#### Task directions:
What number of lines in the listing contain "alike"? Answer with that number only.

#### Data provided:
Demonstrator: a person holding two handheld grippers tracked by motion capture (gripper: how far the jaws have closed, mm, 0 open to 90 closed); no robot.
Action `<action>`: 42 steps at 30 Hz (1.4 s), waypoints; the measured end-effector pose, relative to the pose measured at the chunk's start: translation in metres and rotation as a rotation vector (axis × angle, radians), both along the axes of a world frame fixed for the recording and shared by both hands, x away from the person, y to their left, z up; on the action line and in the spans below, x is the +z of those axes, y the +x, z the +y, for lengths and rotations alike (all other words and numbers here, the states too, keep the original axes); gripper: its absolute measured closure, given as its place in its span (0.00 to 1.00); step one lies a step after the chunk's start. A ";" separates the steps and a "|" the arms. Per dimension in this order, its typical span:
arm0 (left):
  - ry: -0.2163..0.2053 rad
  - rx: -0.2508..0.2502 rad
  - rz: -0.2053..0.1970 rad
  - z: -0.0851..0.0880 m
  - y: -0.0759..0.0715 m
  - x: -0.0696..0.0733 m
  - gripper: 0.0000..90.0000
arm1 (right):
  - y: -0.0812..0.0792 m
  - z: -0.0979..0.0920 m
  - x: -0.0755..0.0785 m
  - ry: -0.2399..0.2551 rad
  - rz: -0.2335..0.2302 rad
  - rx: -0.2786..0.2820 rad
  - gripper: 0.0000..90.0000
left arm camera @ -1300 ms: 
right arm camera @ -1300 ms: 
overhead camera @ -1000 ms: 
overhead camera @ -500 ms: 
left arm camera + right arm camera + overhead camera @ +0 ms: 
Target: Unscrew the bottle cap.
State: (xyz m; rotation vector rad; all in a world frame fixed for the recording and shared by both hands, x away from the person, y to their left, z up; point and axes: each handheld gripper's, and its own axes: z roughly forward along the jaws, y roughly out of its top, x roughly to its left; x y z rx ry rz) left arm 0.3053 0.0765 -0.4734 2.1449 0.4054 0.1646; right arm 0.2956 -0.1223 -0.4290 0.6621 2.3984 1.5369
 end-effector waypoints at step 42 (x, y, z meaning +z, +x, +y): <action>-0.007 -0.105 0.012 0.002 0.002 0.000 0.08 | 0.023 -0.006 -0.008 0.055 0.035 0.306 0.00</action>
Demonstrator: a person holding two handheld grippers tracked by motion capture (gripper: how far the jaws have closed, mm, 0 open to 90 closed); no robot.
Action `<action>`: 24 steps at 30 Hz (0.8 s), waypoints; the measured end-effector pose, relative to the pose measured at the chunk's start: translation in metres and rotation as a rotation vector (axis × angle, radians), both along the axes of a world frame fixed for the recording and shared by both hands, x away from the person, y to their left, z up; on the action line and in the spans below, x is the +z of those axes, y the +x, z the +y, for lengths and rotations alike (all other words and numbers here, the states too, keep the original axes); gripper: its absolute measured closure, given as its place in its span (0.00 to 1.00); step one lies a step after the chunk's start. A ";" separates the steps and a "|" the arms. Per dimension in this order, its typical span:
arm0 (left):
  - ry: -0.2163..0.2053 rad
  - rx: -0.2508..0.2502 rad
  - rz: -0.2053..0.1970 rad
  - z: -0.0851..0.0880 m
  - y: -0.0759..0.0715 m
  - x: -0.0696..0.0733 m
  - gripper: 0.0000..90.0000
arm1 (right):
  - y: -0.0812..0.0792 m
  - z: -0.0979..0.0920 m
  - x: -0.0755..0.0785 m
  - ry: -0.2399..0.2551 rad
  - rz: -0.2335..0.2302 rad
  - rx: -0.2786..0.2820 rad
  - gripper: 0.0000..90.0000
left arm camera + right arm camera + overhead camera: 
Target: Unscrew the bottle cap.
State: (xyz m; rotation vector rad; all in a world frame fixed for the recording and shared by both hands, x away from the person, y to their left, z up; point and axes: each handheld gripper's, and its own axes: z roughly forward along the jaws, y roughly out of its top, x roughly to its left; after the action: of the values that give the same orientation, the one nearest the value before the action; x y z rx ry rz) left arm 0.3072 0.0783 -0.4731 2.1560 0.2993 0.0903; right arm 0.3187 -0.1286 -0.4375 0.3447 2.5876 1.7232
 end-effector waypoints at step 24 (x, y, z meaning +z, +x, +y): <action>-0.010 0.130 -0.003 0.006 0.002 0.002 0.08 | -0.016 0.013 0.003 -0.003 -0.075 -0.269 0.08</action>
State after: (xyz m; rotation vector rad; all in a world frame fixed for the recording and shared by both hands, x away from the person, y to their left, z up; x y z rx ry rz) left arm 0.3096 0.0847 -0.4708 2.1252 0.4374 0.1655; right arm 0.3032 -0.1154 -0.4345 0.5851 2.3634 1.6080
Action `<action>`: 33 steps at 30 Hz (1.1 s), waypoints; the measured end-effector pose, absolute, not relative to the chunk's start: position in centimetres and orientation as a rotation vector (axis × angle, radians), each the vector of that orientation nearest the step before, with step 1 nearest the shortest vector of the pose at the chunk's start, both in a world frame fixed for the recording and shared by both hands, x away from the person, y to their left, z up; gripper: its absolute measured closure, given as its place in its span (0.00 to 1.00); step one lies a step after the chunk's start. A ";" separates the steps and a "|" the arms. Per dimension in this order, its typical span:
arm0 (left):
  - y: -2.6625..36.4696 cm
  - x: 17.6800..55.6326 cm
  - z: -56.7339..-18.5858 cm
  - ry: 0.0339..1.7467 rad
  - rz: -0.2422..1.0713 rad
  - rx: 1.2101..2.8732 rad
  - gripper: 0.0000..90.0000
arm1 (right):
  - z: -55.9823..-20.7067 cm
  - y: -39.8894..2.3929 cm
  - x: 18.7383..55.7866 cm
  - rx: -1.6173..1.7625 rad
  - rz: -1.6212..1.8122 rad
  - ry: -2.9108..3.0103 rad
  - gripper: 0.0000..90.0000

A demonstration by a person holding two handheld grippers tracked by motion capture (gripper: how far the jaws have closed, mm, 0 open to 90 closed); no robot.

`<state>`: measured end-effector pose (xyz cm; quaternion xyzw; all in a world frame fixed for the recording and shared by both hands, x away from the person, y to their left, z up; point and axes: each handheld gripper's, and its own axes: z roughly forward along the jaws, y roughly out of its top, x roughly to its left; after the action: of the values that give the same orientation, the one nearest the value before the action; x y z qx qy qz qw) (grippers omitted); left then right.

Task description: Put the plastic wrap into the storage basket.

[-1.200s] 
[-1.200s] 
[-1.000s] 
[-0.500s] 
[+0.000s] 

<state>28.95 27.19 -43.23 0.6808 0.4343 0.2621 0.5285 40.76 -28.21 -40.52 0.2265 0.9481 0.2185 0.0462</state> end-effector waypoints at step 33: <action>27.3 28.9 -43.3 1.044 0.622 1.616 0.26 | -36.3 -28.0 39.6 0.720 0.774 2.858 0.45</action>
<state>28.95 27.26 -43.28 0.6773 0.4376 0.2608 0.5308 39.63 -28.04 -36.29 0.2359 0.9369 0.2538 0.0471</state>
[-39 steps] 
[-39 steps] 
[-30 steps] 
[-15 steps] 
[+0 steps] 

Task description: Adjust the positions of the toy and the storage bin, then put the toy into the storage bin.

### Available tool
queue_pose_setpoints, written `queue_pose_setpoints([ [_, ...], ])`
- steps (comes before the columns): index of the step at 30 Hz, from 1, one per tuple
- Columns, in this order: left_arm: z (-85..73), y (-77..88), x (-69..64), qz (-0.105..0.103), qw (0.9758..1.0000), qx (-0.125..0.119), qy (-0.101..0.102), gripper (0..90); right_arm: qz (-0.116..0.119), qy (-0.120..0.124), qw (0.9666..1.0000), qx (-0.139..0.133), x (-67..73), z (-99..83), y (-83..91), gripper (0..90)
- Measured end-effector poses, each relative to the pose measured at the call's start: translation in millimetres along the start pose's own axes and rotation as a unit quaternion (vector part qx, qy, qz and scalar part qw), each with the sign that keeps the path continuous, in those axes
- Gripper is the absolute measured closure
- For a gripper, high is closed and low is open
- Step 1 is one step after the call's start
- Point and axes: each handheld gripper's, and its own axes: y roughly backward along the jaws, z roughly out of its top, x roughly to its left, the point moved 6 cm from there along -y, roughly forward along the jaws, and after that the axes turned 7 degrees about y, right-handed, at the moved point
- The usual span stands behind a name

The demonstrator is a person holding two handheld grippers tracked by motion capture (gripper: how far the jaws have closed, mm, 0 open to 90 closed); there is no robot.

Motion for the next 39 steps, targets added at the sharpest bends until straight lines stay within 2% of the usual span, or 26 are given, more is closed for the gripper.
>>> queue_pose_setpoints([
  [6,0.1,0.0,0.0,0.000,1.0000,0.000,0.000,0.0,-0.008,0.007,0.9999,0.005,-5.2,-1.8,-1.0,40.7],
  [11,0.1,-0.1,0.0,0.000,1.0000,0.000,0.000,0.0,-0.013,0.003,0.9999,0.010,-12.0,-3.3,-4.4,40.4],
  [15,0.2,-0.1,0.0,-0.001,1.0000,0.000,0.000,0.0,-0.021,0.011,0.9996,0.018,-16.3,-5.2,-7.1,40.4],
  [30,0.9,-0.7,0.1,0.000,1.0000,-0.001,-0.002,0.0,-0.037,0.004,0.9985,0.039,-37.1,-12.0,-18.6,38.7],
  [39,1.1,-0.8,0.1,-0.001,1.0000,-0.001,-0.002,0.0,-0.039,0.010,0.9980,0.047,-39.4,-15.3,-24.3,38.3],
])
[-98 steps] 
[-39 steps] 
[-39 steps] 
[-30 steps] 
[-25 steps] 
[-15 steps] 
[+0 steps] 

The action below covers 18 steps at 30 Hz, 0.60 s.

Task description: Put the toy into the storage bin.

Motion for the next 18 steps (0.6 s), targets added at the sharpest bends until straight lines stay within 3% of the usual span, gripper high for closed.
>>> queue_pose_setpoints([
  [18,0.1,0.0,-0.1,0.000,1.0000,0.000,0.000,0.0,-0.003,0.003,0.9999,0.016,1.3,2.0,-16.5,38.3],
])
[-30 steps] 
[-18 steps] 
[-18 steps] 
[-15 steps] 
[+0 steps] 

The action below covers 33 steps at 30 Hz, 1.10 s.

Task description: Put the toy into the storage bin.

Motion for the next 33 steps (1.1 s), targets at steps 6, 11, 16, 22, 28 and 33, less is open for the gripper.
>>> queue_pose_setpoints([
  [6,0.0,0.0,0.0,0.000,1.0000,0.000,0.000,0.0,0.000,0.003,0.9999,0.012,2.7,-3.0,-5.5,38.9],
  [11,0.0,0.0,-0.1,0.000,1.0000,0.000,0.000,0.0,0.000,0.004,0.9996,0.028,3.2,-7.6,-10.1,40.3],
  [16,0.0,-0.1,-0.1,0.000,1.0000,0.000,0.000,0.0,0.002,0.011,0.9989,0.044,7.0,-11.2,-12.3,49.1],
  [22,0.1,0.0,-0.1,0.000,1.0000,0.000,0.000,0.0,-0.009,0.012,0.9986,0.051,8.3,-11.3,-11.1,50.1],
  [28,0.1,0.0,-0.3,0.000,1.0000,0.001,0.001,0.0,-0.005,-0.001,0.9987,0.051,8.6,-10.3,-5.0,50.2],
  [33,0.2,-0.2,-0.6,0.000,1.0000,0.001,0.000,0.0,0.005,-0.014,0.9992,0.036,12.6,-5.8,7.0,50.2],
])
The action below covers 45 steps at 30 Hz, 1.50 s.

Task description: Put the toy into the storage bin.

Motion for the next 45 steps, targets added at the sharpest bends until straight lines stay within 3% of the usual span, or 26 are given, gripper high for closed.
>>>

#### Result:
2